• Data for the task:
-*-
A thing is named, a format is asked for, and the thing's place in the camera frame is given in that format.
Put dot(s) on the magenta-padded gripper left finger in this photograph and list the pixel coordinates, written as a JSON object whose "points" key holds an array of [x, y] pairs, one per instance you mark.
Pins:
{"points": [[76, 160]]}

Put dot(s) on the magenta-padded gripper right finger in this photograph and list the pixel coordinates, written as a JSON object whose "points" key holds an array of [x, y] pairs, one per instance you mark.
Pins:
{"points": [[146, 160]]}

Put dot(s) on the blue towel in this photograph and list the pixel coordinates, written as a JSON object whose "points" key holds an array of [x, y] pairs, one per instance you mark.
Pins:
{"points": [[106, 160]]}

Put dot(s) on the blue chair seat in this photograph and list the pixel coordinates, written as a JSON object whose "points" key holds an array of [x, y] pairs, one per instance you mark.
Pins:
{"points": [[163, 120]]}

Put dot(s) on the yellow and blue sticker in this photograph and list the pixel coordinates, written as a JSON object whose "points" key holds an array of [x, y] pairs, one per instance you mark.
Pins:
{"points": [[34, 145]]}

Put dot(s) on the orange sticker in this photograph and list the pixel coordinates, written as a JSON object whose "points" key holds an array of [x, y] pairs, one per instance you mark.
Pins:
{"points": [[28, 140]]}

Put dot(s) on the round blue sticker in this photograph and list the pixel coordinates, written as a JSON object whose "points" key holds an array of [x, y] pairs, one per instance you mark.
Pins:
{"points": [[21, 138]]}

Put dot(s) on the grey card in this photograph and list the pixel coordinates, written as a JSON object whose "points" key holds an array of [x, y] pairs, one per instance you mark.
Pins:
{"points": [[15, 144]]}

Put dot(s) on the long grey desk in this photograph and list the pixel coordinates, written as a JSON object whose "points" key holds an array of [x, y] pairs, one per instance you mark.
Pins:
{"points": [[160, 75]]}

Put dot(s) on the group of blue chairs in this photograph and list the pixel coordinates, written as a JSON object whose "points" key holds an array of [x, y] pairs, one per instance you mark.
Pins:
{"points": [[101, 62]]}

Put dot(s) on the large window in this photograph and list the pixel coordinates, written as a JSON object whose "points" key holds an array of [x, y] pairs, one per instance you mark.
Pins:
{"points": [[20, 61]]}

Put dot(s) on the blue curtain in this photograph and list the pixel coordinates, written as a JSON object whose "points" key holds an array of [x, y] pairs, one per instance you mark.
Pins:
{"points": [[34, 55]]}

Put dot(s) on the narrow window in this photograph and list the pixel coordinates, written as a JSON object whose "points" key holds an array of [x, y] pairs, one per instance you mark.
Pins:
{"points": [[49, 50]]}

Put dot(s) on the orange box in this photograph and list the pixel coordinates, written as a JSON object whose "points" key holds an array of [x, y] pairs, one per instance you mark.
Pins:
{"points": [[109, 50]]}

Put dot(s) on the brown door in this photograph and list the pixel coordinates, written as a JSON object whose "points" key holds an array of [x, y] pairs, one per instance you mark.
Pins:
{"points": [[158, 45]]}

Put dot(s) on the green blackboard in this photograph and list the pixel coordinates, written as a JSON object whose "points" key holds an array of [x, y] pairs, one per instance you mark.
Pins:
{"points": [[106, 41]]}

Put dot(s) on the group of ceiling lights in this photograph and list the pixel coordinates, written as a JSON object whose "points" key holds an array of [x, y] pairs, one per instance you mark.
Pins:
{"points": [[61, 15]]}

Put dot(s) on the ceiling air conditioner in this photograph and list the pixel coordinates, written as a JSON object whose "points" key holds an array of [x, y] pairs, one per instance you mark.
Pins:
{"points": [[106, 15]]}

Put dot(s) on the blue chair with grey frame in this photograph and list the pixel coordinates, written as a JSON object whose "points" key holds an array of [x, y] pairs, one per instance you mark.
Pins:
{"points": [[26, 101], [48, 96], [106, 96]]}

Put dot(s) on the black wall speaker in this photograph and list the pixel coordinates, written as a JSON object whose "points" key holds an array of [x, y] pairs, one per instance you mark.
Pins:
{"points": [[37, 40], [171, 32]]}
-*-
• Required work: Which lines hold the word "finger"? Return all of them from the records above.

• Answer space:
Put dot(s) on the magenta-padded gripper left finger in this photograph and list the pixel coordinates, written as a JSON object whose "points" key holds an array of [x, y] pairs, one per instance you mark.
Put dot(s) on the magenta-padded gripper right finger in this photograph and list the pixel coordinates, written as a JSON object whose "points" key holds an array of [x, y] pairs, one per instance you mark.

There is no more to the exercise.